The anal canal transition zone encompasses different tissues of endodermal and mesodermal origin [18]. Anal canal lining consists of anoderm, a squamous epithelium, a transition zone multilayer epithelium, and the single-layer columnar epithelium of rectal mucosa [19]. According to these characteristics, the cells we isolated could originate from the surrounding stromal tissue or from the glandular crypts of the mucosa while, our culture medium stimulates the proliferation of cells of mesenchymal origin. Indeed, in our culture condition, the absence of proliferation after passage of isolated ATZ mucosa fragments confirmed that the isolated cells originated from submucosa (data not shown). Mesenchymal stem cells have been isolated from uterine cervix transitional zone in human [20,21,22], but to the best of our knowledge we report for the first time the possibility to isolate these cells from ATZ in pig.

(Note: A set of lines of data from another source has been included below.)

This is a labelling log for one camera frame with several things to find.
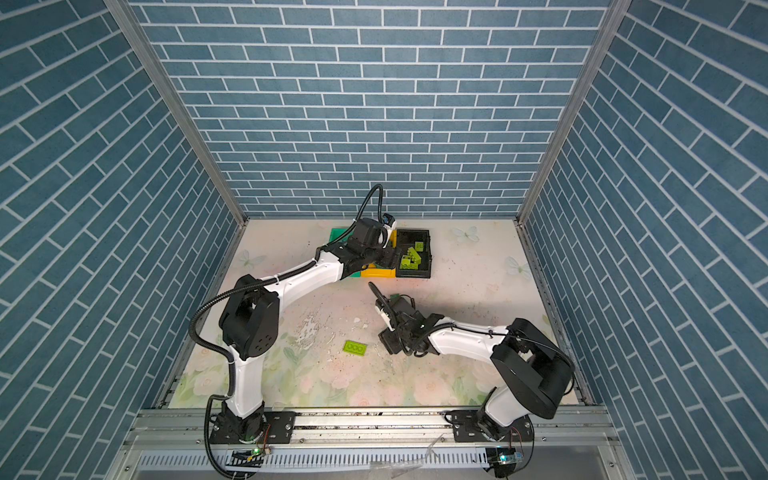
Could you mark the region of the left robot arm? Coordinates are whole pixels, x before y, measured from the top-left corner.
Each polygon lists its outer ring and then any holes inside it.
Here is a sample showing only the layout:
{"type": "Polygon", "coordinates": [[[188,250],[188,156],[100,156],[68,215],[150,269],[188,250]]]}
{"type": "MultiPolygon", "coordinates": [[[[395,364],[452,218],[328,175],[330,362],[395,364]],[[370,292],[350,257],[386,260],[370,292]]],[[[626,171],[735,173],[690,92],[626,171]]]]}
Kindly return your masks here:
{"type": "Polygon", "coordinates": [[[294,269],[261,279],[245,275],[237,281],[236,286],[245,290],[228,299],[219,320],[230,367],[225,405],[236,418],[248,418],[263,407],[263,363],[277,341],[285,308],[371,264],[393,262],[395,253],[389,242],[395,228],[396,220],[390,214],[363,218],[346,237],[317,248],[311,260],[294,269]]]}

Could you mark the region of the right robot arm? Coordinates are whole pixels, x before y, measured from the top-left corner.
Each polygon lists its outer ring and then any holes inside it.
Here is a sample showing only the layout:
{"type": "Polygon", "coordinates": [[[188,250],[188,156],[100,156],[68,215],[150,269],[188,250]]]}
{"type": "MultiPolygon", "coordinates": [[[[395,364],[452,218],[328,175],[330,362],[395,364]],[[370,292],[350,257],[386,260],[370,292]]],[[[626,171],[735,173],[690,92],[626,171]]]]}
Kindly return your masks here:
{"type": "Polygon", "coordinates": [[[570,358],[530,321],[479,326],[450,317],[424,316],[408,295],[384,296],[374,284],[375,308],[386,323],[379,339],[389,354],[456,355],[493,367],[504,385],[494,388],[470,427],[499,439],[526,416],[555,417],[574,378],[570,358]]]}

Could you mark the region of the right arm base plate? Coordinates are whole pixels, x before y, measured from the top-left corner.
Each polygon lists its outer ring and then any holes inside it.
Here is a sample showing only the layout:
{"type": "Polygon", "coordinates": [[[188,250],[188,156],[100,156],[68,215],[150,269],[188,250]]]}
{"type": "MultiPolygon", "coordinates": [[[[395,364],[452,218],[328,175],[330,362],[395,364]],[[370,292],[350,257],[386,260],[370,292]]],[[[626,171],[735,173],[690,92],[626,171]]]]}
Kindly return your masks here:
{"type": "Polygon", "coordinates": [[[535,436],[529,416],[523,416],[507,427],[499,426],[479,409],[449,410],[442,416],[451,426],[457,443],[530,442],[535,436]]]}

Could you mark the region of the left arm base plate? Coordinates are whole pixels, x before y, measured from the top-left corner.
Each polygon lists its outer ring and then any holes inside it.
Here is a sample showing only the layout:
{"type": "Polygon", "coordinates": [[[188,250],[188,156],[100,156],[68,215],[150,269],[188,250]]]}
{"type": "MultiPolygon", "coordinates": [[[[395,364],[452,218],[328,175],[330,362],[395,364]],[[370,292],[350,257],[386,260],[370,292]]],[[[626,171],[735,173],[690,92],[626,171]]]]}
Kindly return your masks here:
{"type": "Polygon", "coordinates": [[[289,444],[295,420],[294,411],[255,411],[240,418],[224,410],[215,416],[208,439],[212,444],[289,444]]]}

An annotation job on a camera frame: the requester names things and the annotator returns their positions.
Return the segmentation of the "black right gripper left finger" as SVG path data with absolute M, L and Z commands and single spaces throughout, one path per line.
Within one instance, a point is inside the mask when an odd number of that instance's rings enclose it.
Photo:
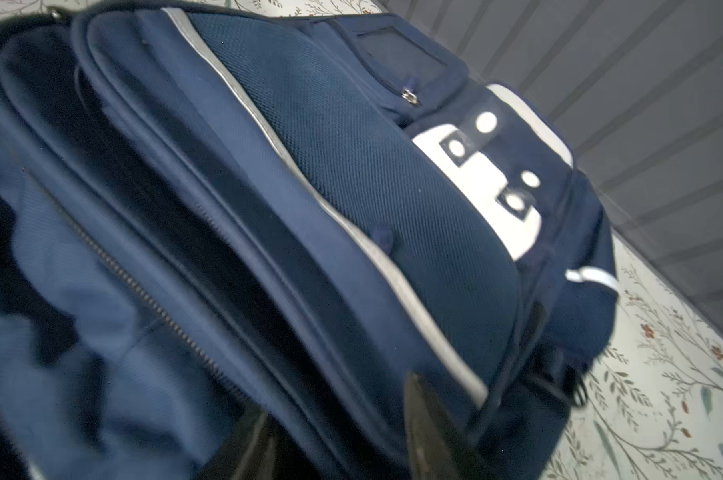
M 289 435 L 267 410 L 250 404 L 196 479 L 282 479 L 289 459 Z

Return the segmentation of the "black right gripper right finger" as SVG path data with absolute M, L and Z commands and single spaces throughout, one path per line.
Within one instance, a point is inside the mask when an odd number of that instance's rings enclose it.
M 407 374 L 403 390 L 407 457 L 413 479 L 493 479 L 427 380 Z

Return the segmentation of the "navy blue student backpack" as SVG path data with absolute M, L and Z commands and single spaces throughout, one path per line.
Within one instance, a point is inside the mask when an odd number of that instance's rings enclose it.
M 413 479 L 411 372 L 537 479 L 618 299 L 567 144 L 395 14 L 0 21 L 0 479 L 196 479 L 250 404 Z

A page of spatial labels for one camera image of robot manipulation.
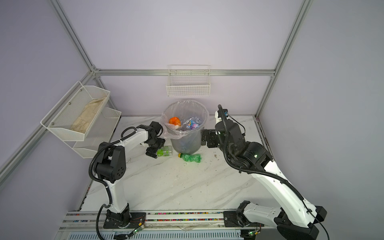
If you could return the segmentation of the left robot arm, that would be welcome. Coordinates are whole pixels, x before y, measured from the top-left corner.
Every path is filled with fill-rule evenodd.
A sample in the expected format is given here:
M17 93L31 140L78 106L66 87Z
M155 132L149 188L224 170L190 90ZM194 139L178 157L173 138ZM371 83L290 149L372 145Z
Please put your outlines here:
M107 191L108 204L104 204L102 208L107 209L108 223L123 228L131 221L129 204L120 182L127 169L126 154L145 144L148 146L146 155L156 159L158 150L166 142L161 138L163 131L158 122L151 122L148 126L128 127L122 131L120 139L99 145L89 166L89 176L93 181L101 183Z

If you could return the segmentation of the clear bottle green label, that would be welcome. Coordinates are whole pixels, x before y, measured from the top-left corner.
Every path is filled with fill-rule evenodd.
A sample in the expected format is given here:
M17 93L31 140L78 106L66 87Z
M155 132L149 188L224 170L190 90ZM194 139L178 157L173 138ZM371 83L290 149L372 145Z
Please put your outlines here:
M170 157L173 155L173 148L172 146L163 146L157 151L158 157Z

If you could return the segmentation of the crushed green bottle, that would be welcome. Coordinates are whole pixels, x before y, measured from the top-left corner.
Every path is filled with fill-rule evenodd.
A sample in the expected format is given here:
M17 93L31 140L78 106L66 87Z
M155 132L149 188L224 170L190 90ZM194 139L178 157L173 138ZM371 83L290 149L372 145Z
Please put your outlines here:
M189 163L190 162L200 163L202 160L202 157L200 154L188 155L188 154L179 153L178 157L183 159L185 162L189 162Z

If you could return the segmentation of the orange label bottle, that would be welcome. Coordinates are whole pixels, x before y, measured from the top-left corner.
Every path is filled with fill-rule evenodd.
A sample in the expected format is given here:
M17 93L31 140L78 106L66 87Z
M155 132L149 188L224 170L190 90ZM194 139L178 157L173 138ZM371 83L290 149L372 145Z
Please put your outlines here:
M176 130L181 128L181 120L178 117L170 118L169 124L173 126Z

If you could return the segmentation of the clear bottle light-blue label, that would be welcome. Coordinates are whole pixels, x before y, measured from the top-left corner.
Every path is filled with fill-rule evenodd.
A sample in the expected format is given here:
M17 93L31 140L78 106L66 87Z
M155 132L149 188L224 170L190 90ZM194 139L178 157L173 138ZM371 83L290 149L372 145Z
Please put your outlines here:
M186 120L184 126L186 130L194 130L200 127L202 124L202 121L198 117L192 117L188 120Z

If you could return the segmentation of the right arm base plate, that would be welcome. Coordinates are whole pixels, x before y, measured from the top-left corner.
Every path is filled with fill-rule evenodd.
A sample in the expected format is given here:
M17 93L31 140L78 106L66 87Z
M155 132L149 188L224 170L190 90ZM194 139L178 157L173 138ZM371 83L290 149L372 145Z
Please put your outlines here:
M224 211L223 215L225 227L264 227L264 224L258 222L250 222L245 217L245 207L247 207L250 203L250 201L243 201L235 211Z

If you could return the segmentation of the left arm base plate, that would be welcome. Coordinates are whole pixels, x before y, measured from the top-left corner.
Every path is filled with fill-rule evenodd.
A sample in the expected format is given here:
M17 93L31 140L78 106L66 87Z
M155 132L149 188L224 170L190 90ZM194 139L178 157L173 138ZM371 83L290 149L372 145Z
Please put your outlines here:
M103 225L104 229L136 229L140 224L144 224L146 220L144 212L124 212L113 213L107 210L106 220Z

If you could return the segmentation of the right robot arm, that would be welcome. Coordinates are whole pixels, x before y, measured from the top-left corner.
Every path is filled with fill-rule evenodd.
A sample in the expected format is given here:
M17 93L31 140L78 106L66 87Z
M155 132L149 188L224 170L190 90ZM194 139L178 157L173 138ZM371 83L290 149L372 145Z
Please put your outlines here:
M304 198L282 173L272 154L262 144L247 141L240 123L221 105L215 117L215 128L202 131L201 144L220 149L232 169L258 180L279 204L277 208L269 208L243 201L234 212L233 223L241 228L273 227L286 240L317 239L316 225L325 220L325 208Z

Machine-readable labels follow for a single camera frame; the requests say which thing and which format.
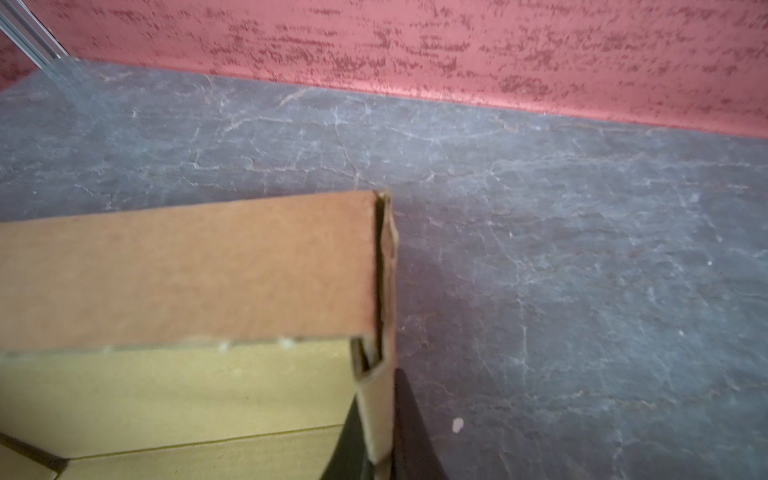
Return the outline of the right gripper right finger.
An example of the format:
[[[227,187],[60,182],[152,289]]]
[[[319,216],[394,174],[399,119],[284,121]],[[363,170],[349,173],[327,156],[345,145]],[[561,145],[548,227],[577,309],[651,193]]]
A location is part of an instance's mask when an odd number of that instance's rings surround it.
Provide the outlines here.
[[[393,478],[397,480],[447,480],[406,372],[395,370]]]

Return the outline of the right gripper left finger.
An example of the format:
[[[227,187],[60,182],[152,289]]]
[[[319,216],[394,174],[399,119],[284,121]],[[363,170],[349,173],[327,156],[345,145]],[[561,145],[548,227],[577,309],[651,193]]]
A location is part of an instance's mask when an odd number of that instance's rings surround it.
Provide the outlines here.
[[[334,451],[321,480],[373,480],[357,399],[351,403]]]

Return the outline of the brown cardboard box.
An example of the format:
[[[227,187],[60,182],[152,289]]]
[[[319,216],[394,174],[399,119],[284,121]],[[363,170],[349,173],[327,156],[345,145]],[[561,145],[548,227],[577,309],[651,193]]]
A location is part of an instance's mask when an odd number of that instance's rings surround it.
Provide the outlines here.
[[[393,477],[391,198],[6,222],[5,479],[320,479],[357,399]]]

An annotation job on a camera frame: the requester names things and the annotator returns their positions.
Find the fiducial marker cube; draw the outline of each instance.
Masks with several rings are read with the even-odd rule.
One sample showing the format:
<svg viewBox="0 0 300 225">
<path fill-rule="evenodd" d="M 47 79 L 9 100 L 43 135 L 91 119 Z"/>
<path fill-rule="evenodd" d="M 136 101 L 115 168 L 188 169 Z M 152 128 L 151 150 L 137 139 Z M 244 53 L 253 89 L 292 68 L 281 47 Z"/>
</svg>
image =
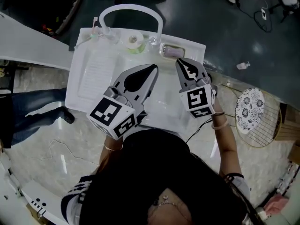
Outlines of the fiducial marker cube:
<svg viewBox="0 0 300 225">
<path fill-rule="evenodd" d="M 137 125 L 133 108 L 105 95 L 97 97 L 87 117 L 96 128 L 116 140 Z"/>
<path fill-rule="evenodd" d="M 194 118 L 215 114 L 215 95 L 210 84 L 179 94 L 185 109 Z"/>
</svg>

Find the woman's arm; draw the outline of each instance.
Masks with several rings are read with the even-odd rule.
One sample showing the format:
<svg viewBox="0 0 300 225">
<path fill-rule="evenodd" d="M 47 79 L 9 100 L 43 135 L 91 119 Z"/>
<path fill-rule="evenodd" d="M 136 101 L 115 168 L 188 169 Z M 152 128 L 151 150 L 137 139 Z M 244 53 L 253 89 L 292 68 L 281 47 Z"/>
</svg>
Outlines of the woman's arm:
<svg viewBox="0 0 300 225">
<path fill-rule="evenodd" d="M 217 113 L 222 112 L 223 109 L 220 106 L 218 99 L 215 100 L 215 110 Z M 227 118 L 223 115 L 212 115 L 212 122 L 215 127 L 223 125 Z M 221 165 L 219 174 L 224 177 L 229 173 L 241 174 L 240 163 L 238 158 L 238 152 L 236 147 L 236 141 L 233 135 L 233 131 L 229 124 L 220 130 L 215 130 L 216 139 L 221 155 Z"/>
<path fill-rule="evenodd" d="M 103 146 L 99 160 L 99 167 L 91 175 L 96 174 L 99 170 L 101 171 L 107 165 L 109 157 L 112 154 L 116 154 L 121 151 L 121 149 L 123 148 L 123 137 L 119 140 L 114 140 L 113 138 L 106 136 L 104 145 L 106 147 Z"/>
<path fill-rule="evenodd" d="M 110 136 L 106 136 L 105 141 L 104 141 L 104 145 L 108 149 L 105 146 L 103 146 L 103 149 L 102 149 L 102 152 L 101 152 L 101 155 L 100 155 L 99 164 L 102 163 L 104 158 L 109 157 L 112 153 L 120 151 L 122 149 L 123 137 L 120 138 L 119 140 L 114 140 Z"/>
</svg>

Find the electronic device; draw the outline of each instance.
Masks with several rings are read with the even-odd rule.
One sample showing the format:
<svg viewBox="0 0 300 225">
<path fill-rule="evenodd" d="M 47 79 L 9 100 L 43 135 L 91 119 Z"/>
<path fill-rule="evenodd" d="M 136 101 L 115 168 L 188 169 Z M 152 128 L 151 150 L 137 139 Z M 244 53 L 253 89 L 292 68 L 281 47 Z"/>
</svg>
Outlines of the electronic device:
<svg viewBox="0 0 300 225">
<path fill-rule="evenodd" d="M 262 19 L 267 20 L 266 12 L 264 11 L 263 8 L 261 9 L 261 12 L 262 12 Z"/>
</svg>

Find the white cable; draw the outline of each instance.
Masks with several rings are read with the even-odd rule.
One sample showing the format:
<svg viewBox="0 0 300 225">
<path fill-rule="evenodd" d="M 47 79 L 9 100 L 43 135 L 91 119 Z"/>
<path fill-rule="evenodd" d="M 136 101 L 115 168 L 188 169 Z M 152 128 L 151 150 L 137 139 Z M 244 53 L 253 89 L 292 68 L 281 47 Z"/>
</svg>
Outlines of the white cable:
<svg viewBox="0 0 300 225">
<path fill-rule="evenodd" d="M 266 5 L 267 5 L 267 7 L 262 7 L 262 8 L 264 8 L 264 9 L 268 9 L 269 8 L 269 5 L 267 4 L 267 2 L 265 1 L 265 3 L 266 3 Z"/>
<path fill-rule="evenodd" d="M 74 158 L 80 159 L 80 160 L 83 160 L 83 161 L 85 161 L 85 162 L 87 162 L 87 163 L 92 163 L 92 164 L 95 164 L 95 165 L 99 166 L 99 164 L 96 164 L 96 163 L 87 161 L 87 160 L 85 160 L 85 159 L 83 159 L 83 158 L 81 158 L 81 157 L 75 157 L 74 154 L 71 152 L 70 148 L 69 148 L 66 144 L 64 144 L 64 143 L 62 143 L 62 142 L 59 142 L 59 141 L 57 141 L 56 139 L 53 139 L 53 140 L 51 141 L 51 143 L 49 143 L 49 151 L 50 151 L 51 157 L 47 157 L 47 158 L 36 158 L 36 157 L 31 157 L 31 159 L 35 159 L 35 160 L 39 160 L 39 161 L 47 161 L 47 160 L 51 160 L 51 159 L 53 158 L 53 156 L 52 156 L 52 150 L 51 150 L 51 145 L 52 145 L 52 143 L 53 143 L 54 141 L 56 141 L 56 142 L 59 143 L 59 144 L 64 145 L 64 146 L 68 149 L 68 151 L 72 154 L 72 156 L 73 156 Z"/>
</svg>

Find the sneaker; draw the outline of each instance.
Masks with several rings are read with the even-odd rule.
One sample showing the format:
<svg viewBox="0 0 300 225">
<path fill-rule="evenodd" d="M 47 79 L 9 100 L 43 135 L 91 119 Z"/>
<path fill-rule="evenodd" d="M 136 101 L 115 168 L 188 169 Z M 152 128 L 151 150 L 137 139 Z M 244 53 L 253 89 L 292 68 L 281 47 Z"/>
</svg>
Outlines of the sneaker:
<svg viewBox="0 0 300 225">
<path fill-rule="evenodd" d="M 69 124 L 72 124 L 75 121 L 75 117 L 70 113 L 67 108 L 62 107 L 63 115 L 61 118 Z"/>
</svg>

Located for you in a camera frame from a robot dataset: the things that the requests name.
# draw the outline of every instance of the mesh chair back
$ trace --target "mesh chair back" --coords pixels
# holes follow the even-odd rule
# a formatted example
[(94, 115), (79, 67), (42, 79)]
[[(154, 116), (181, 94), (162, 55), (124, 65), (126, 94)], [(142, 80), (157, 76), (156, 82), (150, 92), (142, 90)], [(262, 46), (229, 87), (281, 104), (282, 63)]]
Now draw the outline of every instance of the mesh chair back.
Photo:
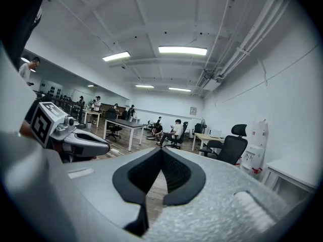
[(182, 132), (181, 137), (178, 140), (178, 143), (182, 143), (184, 141), (184, 135), (185, 135), (185, 131), (186, 131), (187, 125), (188, 125), (188, 122), (184, 122), (183, 123), (183, 132)]
[(202, 125), (201, 124), (196, 124), (194, 127), (194, 132), (198, 134), (202, 134)]
[(116, 119), (117, 118), (116, 110), (114, 108), (109, 108), (105, 114), (105, 118)]
[(228, 135), (224, 140), (223, 148), (219, 153), (217, 160), (235, 165), (244, 150), (247, 148), (247, 145), (248, 141), (246, 139)]

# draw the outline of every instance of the wooden floor
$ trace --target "wooden floor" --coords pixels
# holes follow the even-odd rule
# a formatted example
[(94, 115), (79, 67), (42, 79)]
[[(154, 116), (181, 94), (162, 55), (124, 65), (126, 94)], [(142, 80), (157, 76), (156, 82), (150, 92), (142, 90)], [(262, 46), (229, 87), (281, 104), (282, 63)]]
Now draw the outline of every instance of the wooden floor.
[[(100, 118), (98, 128), (96, 125), (92, 124), (91, 133), (96, 134), (103, 138), (103, 130), (104, 130), (104, 118)], [(108, 137), (107, 141), (110, 145), (111, 149), (116, 149), (119, 151), (118, 155), (114, 155), (111, 152), (108, 152), (106, 155), (99, 156), (97, 160), (107, 159), (111, 157), (122, 157), (122, 155), (126, 155), (132, 152), (140, 151), (146, 148), (157, 147), (156, 141), (147, 140), (146, 137), (150, 136), (145, 130), (142, 137), (142, 144), (139, 145), (141, 129), (137, 129), (134, 131), (133, 141), (131, 152), (128, 151), (129, 138), (130, 138), (130, 129), (123, 128), (120, 131), (121, 139), (117, 138), (115, 141), (114, 138)], [(195, 148), (193, 153), (198, 154), (198, 149), (200, 144), (198, 141), (195, 142)], [(193, 140), (189, 139), (185, 136), (184, 142), (181, 144), (181, 150), (192, 152)], [(152, 185), (150, 191), (146, 196), (146, 205), (147, 205), (147, 214), (149, 224), (152, 225), (154, 221), (158, 218), (160, 213), (163, 210), (163, 198), (167, 194), (167, 185), (166, 180), (163, 173), (160, 171), (157, 179)]]

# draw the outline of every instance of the white desk
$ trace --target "white desk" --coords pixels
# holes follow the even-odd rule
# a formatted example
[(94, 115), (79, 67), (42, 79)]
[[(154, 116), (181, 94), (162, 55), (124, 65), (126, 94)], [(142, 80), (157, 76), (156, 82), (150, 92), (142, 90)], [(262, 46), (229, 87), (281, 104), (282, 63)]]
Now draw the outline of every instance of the white desk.
[(265, 184), (269, 176), (275, 174), (274, 183), (270, 189), (274, 189), (278, 178), (282, 178), (310, 193), (314, 193), (318, 187), (322, 166), (320, 164), (309, 163), (306, 158), (297, 160), (284, 157), (267, 163), (268, 170), (263, 177), (262, 183)]
[(104, 131), (103, 131), (103, 139), (104, 140), (105, 140), (105, 134), (106, 134), (106, 124), (108, 122), (110, 122), (112, 124), (115, 124), (115, 125), (118, 125), (118, 126), (122, 126), (122, 127), (126, 127), (126, 128), (131, 129), (128, 151), (131, 151), (131, 145), (132, 145), (132, 138), (133, 138), (134, 130), (141, 128), (141, 135), (140, 135), (140, 140), (139, 140), (139, 144), (141, 144), (143, 129), (144, 129), (144, 127), (146, 125), (141, 125), (141, 124), (137, 124), (137, 123), (134, 123), (134, 122), (125, 121), (123, 119), (106, 119), (105, 123), (104, 123)]
[(100, 119), (100, 112), (96, 112), (96, 111), (91, 111), (91, 110), (83, 110), (83, 112), (85, 113), (85, 117), (84, 117), (84, 123), (86, 124), (86, 115), (97, 115), (97, 121), (96, 121), (96, 127), (99, 126), (99, 119)]
[(136, 121), (135, 121), (135, 123), (139, 123), (139, 122), (140, 122), (140, 118), (133, 117), (133, 118), (132, 118), (132, 122), (133, 122), (134, 120), (136, 120)]
[(220, 141), (220, 142), (224, 143), (224, 139), (214, 138), (214, 137), (211, 137), (210, 135), (195, 133), (194, 134), (193, 145), (192, 145), (192, 151), (194, 151), (196, 137), (201, 140), (200, 149), (203, 149), (203, 144), (204, 143), (207, 144), (209, 141)]

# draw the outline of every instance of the black shirt
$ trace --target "black shirt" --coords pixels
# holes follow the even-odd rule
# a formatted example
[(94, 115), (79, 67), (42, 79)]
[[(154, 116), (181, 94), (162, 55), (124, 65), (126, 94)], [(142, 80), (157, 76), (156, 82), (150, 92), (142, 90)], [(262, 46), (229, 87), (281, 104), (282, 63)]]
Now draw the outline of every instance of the black shirt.
[(155, 127), (156, 128), (156, 134), (160, 133), (163, 130), (163, 127), (161, 125), (159, 125), (159, 127)]

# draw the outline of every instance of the white shirt
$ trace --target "white shirt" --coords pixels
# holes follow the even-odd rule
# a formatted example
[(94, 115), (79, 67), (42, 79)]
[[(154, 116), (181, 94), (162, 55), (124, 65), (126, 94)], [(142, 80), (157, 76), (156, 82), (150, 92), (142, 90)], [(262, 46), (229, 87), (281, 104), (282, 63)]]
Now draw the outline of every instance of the white shirt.
[(99, 100), (94, 104), (94, 111), (99, 111), (100, 106), (101, 106), (101, 101)]
[(183, 133), (183, 126), (181, 124), (175, 125), (173, 131), (176, 132), (175, 135), (177, 135), (177, 136), (175, 137), (175, 135), (172, 135), (172, 138), (179, 139)]
[(20, 66), (19, 68), (19, 74), (20, 76), (26, 81), (29, 81), (29, 77), (30, 77), (30, 69), (28, 66), (28, 63), (24, 63), (23, 65)]

Our goal was to evaluate the feasibility of stem cell extraction in this localization, and further studies will need a more precise sampling to separate the different components of anal canal transition zone that should be considered separately. Considering the analogy existing between ATZ and uterine cervix transitional zone, ATZ might also be a source of stem cells in humans. These cells could be procured after hemorrhoid surgery, which could offer a high yield and success rate of cell culture establishment. After few passages, these cells could potentially be used in a strategy to manage anal incontinence.

Conclusion

In this work, we demonstrated the feasibility of ATZ region stem cell procurement in pigs. Further studies need to confirm the reproducibility of this procedure in human.